Everything from the line containing "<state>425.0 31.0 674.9" through the line containing "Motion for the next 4" in the listing below should be copied exactly, and nothing more.

** Provided data **
--- START ---

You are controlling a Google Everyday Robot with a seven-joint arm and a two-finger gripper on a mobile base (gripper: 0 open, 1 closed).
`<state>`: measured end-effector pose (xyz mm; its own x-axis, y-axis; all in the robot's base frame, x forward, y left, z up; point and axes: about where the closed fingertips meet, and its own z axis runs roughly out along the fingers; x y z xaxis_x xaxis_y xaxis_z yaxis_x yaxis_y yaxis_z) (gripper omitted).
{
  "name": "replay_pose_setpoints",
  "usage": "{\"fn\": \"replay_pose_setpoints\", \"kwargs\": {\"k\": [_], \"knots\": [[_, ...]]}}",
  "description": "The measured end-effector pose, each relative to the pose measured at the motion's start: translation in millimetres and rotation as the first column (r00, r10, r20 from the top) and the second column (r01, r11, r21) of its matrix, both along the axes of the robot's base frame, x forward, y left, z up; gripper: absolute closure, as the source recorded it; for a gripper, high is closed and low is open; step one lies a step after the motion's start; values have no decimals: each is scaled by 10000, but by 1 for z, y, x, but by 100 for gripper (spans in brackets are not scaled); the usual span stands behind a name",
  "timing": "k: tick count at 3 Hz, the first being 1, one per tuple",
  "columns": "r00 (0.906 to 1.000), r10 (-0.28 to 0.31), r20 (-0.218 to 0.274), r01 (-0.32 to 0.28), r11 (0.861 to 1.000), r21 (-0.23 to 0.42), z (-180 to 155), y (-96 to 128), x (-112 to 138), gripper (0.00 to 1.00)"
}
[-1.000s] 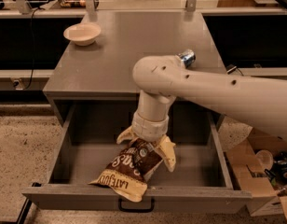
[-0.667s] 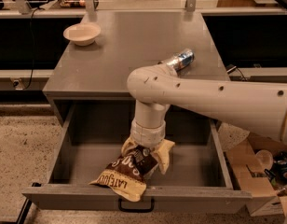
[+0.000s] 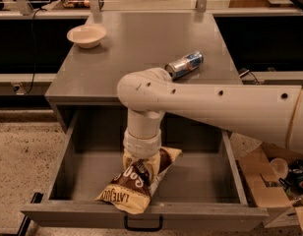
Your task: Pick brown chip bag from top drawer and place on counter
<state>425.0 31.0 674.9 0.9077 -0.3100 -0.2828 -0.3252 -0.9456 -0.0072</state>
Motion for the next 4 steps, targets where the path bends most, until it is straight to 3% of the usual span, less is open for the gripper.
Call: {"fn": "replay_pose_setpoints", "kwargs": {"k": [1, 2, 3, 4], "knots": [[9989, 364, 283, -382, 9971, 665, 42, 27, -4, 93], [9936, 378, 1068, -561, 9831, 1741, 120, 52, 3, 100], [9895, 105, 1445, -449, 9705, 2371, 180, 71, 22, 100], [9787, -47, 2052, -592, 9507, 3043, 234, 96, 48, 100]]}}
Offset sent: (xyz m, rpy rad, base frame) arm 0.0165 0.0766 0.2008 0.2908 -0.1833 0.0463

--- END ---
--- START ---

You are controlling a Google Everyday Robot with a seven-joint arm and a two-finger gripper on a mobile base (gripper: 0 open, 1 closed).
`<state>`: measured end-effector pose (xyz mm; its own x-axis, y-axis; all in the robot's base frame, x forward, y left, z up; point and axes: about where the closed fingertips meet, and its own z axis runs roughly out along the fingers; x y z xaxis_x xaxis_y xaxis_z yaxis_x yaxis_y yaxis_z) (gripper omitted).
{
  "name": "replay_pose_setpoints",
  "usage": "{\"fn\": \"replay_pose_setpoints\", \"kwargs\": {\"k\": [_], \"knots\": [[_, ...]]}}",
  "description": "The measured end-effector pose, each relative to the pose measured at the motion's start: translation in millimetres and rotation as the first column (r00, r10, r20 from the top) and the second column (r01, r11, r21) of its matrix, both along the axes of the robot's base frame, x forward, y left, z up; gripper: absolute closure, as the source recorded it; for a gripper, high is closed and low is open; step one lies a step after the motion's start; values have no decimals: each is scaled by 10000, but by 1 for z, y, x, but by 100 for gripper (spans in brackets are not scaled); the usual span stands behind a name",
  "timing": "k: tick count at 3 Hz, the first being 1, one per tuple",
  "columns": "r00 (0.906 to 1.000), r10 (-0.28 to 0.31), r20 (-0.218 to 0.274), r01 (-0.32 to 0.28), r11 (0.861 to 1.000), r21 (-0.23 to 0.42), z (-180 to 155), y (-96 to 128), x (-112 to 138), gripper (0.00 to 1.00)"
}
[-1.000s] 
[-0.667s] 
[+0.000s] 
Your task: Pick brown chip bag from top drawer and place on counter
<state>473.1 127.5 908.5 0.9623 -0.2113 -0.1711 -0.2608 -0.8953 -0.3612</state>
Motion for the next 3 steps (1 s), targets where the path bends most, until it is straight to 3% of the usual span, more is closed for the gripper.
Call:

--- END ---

** Written solution **
<state>425.0 31.0 674.9 0.9077 -0.3100 -0.2828 -0.3252 -0.9456 -0.0072</state>
Motion for the next 4 steps, targets where the path bends most, until it is straight to 3% of the usual span, less is open for the gripper.

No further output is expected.